すっかり闘争心の薄らいだ、つまらない大人になってしまった。

 

 

 

芸術に、良いも悪いも無いと思う。

 

見る目によっては、どんな絵だって美しく映る。

 

こんなのは、大学で貶され続けた末に生まれた負け惜しみの感情かもしれないが、こう考えるようになってからのほうが、世界が綺麗に見えるようになった気がする。

 

あのころ褒められ続けていたわたしが言うことではない気もするが、小学生のころから絵に優劣をつけて評価する美術の授業のやり方は間違っていると思う。

 

学校で褒められないような絵にだって、その絵にしかない魅力がある。人生の序盤から優劣をつけて、心を折ってしまうのは勿体ない。

 

だけど、多くの人に上手いと感じさせる絵を描けるようになるためには、闘争心も必要だと思う。
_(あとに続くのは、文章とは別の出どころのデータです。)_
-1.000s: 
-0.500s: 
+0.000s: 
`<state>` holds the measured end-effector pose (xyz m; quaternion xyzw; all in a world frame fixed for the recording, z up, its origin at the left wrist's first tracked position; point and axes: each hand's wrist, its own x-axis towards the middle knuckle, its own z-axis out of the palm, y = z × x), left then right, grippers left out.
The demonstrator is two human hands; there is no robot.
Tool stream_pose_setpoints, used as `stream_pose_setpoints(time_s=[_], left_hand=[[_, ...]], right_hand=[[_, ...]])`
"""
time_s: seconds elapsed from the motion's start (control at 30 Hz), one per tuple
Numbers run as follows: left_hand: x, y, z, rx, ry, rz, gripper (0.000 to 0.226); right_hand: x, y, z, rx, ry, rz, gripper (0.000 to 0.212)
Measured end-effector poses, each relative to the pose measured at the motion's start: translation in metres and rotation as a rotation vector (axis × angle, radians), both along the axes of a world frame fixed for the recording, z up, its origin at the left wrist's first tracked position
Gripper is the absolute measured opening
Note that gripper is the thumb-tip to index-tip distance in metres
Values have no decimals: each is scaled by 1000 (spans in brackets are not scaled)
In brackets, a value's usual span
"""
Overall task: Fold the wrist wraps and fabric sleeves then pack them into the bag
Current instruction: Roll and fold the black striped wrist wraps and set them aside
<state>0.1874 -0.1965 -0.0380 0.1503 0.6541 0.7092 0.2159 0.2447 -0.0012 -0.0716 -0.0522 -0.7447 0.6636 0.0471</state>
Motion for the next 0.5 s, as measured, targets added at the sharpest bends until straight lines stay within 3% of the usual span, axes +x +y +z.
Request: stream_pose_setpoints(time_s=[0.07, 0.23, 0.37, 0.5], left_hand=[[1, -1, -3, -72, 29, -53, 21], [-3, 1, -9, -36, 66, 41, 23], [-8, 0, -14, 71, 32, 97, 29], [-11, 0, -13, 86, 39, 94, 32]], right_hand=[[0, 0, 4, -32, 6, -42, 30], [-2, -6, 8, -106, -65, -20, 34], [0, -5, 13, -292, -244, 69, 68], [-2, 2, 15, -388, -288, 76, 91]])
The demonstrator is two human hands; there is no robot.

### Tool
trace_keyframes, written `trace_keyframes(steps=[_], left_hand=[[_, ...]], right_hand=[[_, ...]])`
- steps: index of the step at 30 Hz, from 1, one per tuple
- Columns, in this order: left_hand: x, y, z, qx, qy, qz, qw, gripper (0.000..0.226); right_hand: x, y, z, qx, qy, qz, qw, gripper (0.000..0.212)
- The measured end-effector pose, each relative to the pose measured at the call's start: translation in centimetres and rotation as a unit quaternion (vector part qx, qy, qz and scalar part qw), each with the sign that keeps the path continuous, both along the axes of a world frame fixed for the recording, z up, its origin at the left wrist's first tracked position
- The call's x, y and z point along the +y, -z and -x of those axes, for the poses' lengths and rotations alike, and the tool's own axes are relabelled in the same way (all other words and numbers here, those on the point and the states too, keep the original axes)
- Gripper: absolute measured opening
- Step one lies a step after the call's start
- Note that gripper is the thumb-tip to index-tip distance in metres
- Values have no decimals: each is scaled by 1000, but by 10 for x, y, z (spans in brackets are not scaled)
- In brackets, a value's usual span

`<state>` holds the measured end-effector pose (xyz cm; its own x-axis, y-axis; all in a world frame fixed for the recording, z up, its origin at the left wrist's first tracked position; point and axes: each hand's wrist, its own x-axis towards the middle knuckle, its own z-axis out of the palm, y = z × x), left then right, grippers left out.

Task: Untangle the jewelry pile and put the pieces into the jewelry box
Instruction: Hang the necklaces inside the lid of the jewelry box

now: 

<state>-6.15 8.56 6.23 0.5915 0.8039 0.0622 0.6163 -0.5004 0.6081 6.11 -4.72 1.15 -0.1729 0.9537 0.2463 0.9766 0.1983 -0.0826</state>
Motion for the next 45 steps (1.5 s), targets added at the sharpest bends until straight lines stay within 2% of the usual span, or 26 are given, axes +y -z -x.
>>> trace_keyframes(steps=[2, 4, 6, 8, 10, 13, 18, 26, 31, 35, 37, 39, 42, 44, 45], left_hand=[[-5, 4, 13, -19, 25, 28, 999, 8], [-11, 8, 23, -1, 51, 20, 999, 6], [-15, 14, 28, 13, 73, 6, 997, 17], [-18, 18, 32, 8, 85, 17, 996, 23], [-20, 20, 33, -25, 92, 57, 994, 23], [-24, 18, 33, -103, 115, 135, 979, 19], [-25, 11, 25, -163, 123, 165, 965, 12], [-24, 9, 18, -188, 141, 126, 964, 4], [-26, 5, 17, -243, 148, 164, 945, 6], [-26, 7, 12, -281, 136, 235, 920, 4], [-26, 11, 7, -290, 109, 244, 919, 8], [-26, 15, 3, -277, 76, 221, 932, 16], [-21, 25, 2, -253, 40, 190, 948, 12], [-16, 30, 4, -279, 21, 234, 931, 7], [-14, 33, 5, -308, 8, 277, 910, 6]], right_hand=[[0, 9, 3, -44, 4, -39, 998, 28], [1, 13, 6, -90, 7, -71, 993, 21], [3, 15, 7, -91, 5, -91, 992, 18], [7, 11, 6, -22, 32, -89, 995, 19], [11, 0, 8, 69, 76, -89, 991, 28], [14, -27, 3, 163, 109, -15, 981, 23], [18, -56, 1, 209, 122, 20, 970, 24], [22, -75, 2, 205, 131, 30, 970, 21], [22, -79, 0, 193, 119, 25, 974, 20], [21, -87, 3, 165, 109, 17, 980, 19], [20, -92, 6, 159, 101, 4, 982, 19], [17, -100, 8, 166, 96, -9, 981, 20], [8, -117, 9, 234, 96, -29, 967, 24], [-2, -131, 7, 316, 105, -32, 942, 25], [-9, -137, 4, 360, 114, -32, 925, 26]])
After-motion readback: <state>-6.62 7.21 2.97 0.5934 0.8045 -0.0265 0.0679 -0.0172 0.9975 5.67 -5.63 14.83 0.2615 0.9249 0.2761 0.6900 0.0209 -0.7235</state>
この辺りは難しいところで、はっきりとした答えはわたしにもまだ分からない。

 

わたしが小学生の頃は、身近なライバルはNさんしかいなかったが、最近はSNSが発達して、若い子も同年代のすごく絵の上手い子を見る機会が増えたことと思う。若くして心を折られる機会も増えただろう。わたしが今の時代の小学生だったら、もしかすると違った道を歩んでいたかもしれないとさえ思う。

 

その荒波を乗り越え、生き残った若き神たちが今後たくさん現れるかもしれないと考えると、空恐ろしい。